David Cameron gets an honour

24 March 2022

8:01 PM

24 March 2022

8:01 PM

When you’ve held the highest elected office in the land, subsequent honours might all seem a bit trivial. Gongs, trophies, baubles: what can compare to the premiership? But there is one highly-desired honour which has managed to elude David Cameron – until now. For the Old Etonian this week joins an exclusive club in becoming the 22nd former Prime Minister whose words have now graced the pages of The Spectator.

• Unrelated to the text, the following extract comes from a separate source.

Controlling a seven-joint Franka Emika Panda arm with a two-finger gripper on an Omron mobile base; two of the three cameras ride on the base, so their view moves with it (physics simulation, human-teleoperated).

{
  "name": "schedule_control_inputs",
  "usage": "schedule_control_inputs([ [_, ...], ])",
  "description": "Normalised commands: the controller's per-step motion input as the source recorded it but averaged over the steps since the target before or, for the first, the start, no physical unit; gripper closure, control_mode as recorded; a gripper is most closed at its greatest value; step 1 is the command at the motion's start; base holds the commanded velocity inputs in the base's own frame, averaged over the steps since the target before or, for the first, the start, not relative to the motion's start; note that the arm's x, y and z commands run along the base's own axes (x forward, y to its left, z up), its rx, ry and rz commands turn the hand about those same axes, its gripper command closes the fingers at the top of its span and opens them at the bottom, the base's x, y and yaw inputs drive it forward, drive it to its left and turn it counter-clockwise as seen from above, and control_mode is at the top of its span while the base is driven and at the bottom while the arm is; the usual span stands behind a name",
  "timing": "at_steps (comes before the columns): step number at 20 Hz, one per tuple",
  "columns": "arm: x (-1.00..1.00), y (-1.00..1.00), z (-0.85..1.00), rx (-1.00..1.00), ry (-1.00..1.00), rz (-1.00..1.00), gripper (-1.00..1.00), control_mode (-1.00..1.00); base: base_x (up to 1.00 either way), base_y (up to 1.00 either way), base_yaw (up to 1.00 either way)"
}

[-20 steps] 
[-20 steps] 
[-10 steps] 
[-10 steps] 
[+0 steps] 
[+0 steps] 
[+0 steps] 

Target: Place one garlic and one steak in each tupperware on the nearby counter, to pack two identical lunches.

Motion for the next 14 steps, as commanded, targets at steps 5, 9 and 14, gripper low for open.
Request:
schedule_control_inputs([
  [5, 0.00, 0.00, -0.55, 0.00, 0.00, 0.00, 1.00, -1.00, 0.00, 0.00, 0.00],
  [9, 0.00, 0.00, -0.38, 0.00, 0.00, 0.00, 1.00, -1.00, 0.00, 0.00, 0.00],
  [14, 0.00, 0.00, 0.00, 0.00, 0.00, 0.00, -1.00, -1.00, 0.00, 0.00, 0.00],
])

Cameron’s diary about his Poland excursion places him in hallowed company among a select band of his successors. Some 40 per cent of the 55 men and women to have held the post have written for this magazine: quite an accomplishment given the modern edition did not begin until 1828, by which time Walpole, North et al had been and gone. More have written for The Spectator than the 20 who went to Eton; every post-war Prime Minister but three – Churchill, Eden and Wilson – have featured in print.


Clement Attlee, for instance, wrote numerous book reviews in the 1950s, typically on the subject of the two World Wars in which he served. Harold Macmillan gave a tour d’horizon as Foreign Secretary in 1955 while Theresa May contributed her Christmas cake recipe to the 2020 festive edition. William Gladstone wrote a letter correcting a report on the amount of time he spent reading Homer; the grumpy Edward Heath did the same in 1997 concerning his attitude to HMY Britannia.

John Major meanwhile explained his love of the Oval in 2017 with David Lloyd George making the case for a public works scheme in 1935. Herbert Asquith wrote some 60 unsigned ‘topics of the day’ articles between 1876 and 1885 with Stanley Baldwin musing on Spenser’s poetry with regards to Arrian and Plato. Our current Prime Minister is of course one Boris Johnson, whose name was a familiar fixture throughout the 1990s and 2000s as first political correspondent and then editor of this publication.

Steerpike salutes Cameron’s contribution and looks forward to his successors continuing this tradition in future. No. 10 Downing Street might be the seat of government but everyone knows that 22 Old Queen Street is much more fun.